Do we have a choice in implementing or resisting these changes? Toward the end of the book, Myles Brand, the president of Indiana University, reminds us of an earlier prediction that 11 traditional campuses will disappear in favor of wholly technologically delivered higher education." Alan Bassindale and John Daniel offer some astonishing statistics from other countries: Turkey's Anadolu University has 578,000 students enrolled in distance learning degree programs focused on job training. The Indira Gandhi National Open University, an exclusively distance teaching "megauniversity," comes in a close second, with 431,000 students enrolled in undergraduate and postgraduate programs. Not surprisingly, Kohl warns us that American institutions as well 11 need to be perceived as responsive to the education needs of postbaccalaureate learners in the labor force if they are to retain public support."

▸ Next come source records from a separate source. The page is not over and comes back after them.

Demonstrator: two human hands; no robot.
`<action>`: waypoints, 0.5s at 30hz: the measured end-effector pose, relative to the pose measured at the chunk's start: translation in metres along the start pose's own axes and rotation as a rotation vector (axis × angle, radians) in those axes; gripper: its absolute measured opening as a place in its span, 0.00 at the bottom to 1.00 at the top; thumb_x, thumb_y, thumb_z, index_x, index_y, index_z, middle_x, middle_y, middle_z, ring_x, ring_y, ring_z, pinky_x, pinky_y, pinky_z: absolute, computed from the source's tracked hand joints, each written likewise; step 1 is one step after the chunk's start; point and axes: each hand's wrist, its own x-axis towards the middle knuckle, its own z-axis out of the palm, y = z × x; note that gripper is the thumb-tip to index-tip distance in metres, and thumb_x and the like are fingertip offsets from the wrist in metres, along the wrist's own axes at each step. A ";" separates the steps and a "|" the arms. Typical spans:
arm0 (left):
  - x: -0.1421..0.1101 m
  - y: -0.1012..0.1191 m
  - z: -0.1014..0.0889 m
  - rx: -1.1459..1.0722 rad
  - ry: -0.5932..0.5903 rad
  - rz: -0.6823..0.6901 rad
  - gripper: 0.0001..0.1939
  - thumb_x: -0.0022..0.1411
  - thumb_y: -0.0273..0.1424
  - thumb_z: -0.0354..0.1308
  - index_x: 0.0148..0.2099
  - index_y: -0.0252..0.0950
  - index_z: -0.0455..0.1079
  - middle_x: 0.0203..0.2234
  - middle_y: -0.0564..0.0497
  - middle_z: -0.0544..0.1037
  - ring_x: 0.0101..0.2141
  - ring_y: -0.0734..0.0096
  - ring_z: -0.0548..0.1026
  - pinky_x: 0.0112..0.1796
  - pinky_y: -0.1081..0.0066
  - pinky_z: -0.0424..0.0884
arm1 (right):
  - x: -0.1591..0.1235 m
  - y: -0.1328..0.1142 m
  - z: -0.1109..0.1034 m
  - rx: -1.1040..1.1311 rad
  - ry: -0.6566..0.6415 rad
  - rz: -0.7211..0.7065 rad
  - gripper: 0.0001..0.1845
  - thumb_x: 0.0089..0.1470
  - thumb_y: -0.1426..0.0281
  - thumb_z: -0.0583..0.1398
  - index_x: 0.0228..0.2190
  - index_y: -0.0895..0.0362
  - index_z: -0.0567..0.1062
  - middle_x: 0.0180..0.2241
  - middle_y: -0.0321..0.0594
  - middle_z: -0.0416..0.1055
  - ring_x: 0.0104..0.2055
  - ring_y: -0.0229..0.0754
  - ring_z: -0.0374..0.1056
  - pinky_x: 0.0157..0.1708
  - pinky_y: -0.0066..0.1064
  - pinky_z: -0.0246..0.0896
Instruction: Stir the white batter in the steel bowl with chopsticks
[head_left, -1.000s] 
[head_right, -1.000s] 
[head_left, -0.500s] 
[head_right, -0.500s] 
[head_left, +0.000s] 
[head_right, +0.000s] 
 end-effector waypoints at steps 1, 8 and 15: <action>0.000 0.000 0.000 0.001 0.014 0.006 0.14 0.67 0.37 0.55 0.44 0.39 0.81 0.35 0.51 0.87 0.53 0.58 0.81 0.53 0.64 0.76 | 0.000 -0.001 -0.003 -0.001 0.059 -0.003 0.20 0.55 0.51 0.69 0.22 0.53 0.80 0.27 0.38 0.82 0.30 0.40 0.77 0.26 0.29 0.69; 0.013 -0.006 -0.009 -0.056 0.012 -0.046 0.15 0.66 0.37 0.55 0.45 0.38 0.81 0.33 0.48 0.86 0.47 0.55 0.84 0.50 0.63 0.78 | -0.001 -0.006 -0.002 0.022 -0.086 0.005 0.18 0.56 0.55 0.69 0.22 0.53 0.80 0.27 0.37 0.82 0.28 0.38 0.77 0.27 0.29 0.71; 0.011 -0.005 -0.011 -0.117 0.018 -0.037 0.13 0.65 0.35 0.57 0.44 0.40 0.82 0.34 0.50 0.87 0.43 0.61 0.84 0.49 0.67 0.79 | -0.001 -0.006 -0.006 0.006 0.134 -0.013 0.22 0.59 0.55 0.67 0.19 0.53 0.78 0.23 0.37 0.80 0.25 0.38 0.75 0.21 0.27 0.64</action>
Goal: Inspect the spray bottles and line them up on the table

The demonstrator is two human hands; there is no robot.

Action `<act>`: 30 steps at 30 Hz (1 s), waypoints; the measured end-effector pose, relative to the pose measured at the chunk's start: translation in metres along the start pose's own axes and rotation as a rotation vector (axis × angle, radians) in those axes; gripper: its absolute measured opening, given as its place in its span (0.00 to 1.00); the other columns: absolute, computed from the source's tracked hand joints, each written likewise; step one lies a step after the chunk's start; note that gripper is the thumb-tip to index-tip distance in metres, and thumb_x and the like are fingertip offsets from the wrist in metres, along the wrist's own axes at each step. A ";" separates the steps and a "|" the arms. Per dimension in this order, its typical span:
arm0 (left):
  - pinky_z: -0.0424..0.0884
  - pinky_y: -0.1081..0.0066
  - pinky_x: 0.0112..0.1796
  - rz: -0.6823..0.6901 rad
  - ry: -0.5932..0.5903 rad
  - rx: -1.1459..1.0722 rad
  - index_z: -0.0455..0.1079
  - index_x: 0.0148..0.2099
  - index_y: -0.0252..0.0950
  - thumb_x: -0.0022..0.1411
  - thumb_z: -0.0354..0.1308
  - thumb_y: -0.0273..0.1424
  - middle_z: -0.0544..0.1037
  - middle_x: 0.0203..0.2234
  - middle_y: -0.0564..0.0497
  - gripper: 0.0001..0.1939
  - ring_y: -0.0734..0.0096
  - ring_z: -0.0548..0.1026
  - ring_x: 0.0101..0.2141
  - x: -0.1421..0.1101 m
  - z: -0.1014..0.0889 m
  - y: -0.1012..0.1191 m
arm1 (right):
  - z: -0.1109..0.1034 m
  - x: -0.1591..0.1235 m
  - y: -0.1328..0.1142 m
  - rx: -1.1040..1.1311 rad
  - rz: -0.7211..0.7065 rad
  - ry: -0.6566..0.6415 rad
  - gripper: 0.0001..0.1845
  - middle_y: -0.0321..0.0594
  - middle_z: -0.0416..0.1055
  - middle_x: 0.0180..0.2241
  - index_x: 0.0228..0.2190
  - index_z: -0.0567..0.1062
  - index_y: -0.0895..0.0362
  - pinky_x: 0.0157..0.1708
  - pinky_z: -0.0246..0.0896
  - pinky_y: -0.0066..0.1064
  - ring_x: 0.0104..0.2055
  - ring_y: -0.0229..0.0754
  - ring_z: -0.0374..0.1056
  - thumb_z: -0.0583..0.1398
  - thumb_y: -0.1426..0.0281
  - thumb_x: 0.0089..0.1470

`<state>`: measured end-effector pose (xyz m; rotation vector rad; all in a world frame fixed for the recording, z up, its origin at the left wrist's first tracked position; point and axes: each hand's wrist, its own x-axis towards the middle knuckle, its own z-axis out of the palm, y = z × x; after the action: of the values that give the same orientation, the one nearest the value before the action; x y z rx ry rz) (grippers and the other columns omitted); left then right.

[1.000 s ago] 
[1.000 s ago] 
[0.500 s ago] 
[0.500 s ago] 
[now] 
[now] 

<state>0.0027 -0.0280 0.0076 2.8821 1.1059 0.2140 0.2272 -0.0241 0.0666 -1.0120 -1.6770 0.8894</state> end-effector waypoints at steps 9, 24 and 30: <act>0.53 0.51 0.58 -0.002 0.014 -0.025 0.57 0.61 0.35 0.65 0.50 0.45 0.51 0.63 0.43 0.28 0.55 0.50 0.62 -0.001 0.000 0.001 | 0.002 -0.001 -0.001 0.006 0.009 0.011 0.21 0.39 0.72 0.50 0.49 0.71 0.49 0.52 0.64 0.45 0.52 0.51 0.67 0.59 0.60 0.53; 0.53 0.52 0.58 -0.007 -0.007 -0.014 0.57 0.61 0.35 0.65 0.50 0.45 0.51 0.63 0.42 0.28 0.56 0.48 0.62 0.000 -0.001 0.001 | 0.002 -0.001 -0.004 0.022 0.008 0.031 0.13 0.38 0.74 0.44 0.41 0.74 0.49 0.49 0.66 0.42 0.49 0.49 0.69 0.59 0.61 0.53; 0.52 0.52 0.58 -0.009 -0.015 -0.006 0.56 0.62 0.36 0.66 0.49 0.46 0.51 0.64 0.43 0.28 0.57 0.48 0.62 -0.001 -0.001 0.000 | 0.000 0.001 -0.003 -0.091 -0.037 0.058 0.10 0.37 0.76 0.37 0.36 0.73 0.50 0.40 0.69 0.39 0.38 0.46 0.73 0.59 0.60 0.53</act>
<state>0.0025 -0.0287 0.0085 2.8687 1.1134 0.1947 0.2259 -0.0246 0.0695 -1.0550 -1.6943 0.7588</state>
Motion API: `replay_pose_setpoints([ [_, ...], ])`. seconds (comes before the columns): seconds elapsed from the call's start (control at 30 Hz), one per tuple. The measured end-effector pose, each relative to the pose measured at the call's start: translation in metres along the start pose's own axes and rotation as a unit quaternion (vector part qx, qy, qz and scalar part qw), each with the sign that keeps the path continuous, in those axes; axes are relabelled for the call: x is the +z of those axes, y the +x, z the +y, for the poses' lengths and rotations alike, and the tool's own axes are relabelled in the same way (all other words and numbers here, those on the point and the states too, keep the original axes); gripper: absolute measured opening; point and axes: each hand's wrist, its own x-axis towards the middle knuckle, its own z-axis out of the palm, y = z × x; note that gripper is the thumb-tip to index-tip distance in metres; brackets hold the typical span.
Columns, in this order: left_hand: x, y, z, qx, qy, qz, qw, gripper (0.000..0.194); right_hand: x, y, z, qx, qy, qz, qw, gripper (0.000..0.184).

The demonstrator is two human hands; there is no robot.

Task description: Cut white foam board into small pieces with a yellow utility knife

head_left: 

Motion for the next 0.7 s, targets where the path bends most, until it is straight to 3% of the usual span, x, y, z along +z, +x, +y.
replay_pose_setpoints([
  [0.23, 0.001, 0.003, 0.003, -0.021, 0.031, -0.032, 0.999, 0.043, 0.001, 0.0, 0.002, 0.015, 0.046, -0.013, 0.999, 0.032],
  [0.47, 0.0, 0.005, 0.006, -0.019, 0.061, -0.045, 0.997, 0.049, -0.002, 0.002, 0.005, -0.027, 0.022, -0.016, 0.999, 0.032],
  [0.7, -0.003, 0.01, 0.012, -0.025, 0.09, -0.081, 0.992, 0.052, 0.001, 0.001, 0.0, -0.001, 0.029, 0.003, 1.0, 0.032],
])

Postbaccalaureate Futures is not a brief for resistance, but neither does it cheerfully celebrate this future in the style of University Business. The University of Phoenix is included here, to be sure, but in a relatively neutral and highly informative account that makes clear how and why it has succeeded. The truth is that many of Academe's readers already know why the corporatization of the university needs to be both shaped and resisted.

This book, written knowledgeably from within corporatization, will make both its fans and its critics better informed.

Cary Nelson teaches English at the University of Illinois at Urbana-Champaign and is second vice president of the AAUP.